DATA PROVIDED below:

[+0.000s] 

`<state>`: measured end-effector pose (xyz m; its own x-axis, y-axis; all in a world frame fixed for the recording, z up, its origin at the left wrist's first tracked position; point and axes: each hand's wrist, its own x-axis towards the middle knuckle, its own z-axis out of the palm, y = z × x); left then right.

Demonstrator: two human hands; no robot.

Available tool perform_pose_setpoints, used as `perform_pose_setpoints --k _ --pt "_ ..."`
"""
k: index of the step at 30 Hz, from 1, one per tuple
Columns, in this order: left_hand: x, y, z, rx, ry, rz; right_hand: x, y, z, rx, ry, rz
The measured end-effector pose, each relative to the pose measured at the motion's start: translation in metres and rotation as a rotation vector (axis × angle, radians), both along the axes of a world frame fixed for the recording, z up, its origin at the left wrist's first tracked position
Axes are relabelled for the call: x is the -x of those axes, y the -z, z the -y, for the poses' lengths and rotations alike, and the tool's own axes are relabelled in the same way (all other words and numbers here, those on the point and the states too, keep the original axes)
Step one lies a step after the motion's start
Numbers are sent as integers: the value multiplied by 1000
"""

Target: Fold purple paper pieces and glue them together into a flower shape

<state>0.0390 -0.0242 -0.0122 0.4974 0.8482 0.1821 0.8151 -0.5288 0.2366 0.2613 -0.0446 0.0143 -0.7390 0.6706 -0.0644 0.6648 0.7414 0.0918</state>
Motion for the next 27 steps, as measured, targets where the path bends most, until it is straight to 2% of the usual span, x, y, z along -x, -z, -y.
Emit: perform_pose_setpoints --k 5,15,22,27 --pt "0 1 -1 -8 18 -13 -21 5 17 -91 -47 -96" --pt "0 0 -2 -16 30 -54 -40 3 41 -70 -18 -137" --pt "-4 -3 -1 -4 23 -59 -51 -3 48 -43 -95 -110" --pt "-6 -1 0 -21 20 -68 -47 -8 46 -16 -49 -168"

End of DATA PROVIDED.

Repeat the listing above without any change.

» **EXPECTED ANSWER**
[+0.000s] 

`<state>`: measured end-effector pose (xyz m; its own x-axis, y-axis; all in a world frame fixed for the recording, z up, its origin at the left wrist's first tracked position; point and axes: each hand's wrist, its own x-axis towards the middle knuckle, its own z-axis out of the palm, y = z × x); left then right.

Demonstrator: two human hands; no robot.

Available tool perform_pose_setpoints, used as `perform_pose_setpoints --k _ --pt "_ ..."`
"""
k: index of the step at 30 Hz, from 1, one per tuple
Columns, in this order: left_hand: x, y, z, rx, ry, rz; right_hand: x, y, z, rx, ry, rz
The measured end-effector pose, each relative to the pose measured at the motion's start: translation in metres and rotation as a rotation vector (axis × angle, radians), both along the axes of a world frame fixed for the recording, z up, its origin at the left wrist's first tracked position
Axes are relabelled for the call: x is the -x of those axes, y the -z, z the -y, for the poses' lengths and rotations alike, and the tool's own axes are relabelled in the same way (all other words and numbers here, those on the point and the states too, keep the original axes)
Step one lies a step after the motion's start
Numbers are sent as integers: the value multiplied by 1000
"""

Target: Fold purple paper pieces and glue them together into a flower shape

<state>0.0390 -0.0242 -0.0122 0.4974 0.8482 0.1821 0.8151 -0.5288 0.2366 0.2613 -0.0446 0.0143 -0.7390 0.6706 -0.0644 0.6648 0.7414 0.0918</state>
Motion for the next 27 steps, as measured, targets where the path bends most, until it is straight to 2% of the usual span, x, y, z along -x, -z, -y.
Emit: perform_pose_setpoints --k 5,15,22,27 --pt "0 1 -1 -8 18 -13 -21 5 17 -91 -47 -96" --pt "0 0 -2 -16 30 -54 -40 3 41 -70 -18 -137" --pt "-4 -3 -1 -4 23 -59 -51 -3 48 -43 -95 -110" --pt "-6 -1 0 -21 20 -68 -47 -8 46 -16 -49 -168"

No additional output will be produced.